Carb screws should be set the same on the SJ. No offsetting front and rear. High speed, 1 1/8 - 1 1/2, +/- 1/4, low speed 7/8 +/- 1/4 so sayeth the service manual. Instant shut down on throttle opening means it's lean. It's taking one big gasp of air with not enough fuel to go on. Open the low side up to 1 1/8 to start, always start off rich and lean out from there until your idle is responding. There should be no hesitation or gasp and then rev up, that's lean, but there should be no bog or buhhhh and take awhile to clear out, that's rich. Snap the throttle, it should rev up cleanly and instantly, then return to clean idle near instantly. If it hangs at high idle, it's lean, if it sinks below idle and slowly clears out coming back to proper idle, it's rich. And lastly, your carbs need to synchronized before you can even start with fiddling with the fuel screws, just set them both the same to whichever stock setting you prefer and focus on synchronizing next.
A very, and I do mean very, basic starting point is to use the shank of a decent drill bit...TINY drill bit lol, not the cutting fluted side, the smooth shank. With your idle screw, open the throttle way up so you can put the drill bit shank in the throat of carb 1 (Mag/stator side) without the butterfly touching the drill, back the idle screw out until the butterfly just barely touches the drill shank. Check carb 2 to see if the butterfly aslo touches the drill to the same amount. If not, adjust the coupling link screw between both carbs until carb #2 (PTO side carb) matches the same touching weight as the #1carb did. Once done, back the idle screw way out closing the butterflies, then screw back in just to get a little line of opening at the base of the butterflies. This will get you close to calibrated. The reason for the drill bit is because it is the closest thing you will get to a readily available precision ground dowel pin to do a hardware based sync. To really fine tune the sync, you will need a vacuum gauge. I use this one, it has been bulletproof in performance...
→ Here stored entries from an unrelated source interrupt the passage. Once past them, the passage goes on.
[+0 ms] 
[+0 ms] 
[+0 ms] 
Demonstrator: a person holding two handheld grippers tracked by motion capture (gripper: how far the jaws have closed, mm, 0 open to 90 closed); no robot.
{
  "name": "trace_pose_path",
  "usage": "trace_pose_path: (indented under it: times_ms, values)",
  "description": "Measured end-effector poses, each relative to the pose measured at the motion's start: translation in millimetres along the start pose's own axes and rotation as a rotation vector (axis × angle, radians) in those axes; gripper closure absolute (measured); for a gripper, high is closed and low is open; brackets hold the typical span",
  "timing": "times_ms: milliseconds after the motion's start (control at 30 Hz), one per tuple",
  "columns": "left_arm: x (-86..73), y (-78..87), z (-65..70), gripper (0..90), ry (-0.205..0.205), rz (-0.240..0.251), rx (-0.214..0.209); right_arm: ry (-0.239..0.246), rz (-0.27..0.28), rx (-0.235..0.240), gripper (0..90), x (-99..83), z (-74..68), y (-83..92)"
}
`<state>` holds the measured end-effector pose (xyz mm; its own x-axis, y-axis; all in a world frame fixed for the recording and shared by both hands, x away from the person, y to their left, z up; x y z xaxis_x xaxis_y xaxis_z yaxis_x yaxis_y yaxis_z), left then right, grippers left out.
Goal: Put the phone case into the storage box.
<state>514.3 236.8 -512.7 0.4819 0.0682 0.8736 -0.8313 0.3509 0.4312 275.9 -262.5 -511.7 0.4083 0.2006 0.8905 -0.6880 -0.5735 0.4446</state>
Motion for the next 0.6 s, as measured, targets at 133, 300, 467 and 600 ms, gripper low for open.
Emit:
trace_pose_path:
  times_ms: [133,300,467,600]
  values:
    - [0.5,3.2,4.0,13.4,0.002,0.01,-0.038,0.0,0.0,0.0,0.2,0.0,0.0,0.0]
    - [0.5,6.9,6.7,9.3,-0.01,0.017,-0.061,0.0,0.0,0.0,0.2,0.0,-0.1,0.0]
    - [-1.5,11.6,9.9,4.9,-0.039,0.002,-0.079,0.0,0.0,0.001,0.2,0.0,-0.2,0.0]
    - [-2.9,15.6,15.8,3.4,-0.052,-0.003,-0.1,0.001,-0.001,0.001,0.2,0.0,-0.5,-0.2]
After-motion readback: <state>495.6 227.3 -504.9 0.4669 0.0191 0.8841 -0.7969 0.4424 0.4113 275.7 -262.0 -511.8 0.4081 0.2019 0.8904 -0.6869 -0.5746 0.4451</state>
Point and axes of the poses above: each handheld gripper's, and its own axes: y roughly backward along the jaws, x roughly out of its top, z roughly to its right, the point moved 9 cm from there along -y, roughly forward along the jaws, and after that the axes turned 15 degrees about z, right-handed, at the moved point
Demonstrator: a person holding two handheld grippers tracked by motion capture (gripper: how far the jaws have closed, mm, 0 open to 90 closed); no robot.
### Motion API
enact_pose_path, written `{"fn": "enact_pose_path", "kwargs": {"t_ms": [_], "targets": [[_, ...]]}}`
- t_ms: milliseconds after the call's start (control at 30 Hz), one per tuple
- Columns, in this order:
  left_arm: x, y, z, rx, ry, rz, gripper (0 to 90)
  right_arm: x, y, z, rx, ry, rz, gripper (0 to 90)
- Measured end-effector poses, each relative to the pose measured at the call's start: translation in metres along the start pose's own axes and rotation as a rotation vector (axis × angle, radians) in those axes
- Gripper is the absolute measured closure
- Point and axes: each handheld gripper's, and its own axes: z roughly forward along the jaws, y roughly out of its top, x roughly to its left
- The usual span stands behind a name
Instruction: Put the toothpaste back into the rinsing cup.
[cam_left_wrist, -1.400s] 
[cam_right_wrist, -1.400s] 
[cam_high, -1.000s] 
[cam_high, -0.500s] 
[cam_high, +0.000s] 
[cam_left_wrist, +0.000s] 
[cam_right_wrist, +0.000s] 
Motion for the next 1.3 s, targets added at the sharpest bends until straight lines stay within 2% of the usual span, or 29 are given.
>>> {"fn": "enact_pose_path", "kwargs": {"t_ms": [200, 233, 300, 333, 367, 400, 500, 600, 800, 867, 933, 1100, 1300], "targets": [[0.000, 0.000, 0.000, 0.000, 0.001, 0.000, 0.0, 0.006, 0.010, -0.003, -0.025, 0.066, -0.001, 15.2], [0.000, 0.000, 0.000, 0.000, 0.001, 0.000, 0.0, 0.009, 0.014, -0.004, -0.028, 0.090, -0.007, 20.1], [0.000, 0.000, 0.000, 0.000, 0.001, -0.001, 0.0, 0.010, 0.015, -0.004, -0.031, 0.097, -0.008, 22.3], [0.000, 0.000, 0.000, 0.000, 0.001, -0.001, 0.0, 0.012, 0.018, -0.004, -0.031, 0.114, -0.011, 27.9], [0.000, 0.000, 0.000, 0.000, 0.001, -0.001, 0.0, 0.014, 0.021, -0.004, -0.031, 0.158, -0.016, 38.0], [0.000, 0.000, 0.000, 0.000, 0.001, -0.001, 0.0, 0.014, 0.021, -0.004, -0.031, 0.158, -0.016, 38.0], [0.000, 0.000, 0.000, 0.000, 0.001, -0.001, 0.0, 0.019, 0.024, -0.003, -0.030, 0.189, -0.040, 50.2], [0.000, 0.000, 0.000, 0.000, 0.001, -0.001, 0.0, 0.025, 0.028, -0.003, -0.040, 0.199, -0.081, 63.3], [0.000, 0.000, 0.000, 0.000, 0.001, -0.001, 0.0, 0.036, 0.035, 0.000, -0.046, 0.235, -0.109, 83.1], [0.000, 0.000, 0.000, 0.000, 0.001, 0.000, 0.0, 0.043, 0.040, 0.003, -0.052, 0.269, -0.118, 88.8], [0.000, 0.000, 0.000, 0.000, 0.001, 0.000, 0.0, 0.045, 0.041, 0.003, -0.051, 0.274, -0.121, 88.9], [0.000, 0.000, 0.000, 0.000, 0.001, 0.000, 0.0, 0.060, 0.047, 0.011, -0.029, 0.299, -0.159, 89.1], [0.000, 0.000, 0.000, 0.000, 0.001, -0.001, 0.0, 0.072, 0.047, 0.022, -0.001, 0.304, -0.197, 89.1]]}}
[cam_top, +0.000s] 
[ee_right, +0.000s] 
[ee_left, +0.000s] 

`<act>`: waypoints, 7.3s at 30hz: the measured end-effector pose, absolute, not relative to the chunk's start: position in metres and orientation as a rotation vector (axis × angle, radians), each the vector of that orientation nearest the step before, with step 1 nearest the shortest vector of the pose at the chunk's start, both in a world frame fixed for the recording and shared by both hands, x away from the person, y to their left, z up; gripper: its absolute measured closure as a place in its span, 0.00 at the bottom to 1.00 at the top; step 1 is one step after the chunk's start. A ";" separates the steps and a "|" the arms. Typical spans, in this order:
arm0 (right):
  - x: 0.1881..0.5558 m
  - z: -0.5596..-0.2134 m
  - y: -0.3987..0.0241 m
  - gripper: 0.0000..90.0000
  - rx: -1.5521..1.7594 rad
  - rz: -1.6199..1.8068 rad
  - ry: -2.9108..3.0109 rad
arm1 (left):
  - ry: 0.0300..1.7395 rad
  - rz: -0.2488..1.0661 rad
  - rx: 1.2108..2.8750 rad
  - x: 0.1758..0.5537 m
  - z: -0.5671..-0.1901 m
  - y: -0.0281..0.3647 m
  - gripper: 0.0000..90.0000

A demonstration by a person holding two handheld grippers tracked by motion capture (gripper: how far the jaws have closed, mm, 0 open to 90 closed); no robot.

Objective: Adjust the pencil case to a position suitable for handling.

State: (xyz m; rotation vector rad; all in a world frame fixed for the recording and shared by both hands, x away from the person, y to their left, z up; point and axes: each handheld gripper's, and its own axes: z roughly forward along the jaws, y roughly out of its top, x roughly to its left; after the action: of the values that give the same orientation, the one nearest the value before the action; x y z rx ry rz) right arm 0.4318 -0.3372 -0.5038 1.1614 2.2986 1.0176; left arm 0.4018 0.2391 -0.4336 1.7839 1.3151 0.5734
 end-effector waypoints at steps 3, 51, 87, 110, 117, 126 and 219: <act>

https://vwparts.aircooled.net/Snail-Type-Syncrometer-Carb-Sync-Tool-GERMAN-SK-p/ste-sk.htm ...get you one of these and sync your carbs properly. The above method will only get you close. Hope this helps
Quick add, in regards to the photos...I have seen that schmutz before hanging around the flywheel. In my experience it has turned out to be nothing more than someone used excessive assembly grease in the crank seal and or starter bendix. It most certainly can be a leaking crank seal, the only way to know is to pressure test the crank housing. When you get your carbs setup, if the problem continues then a pressure test of the lower end may be the next order of business.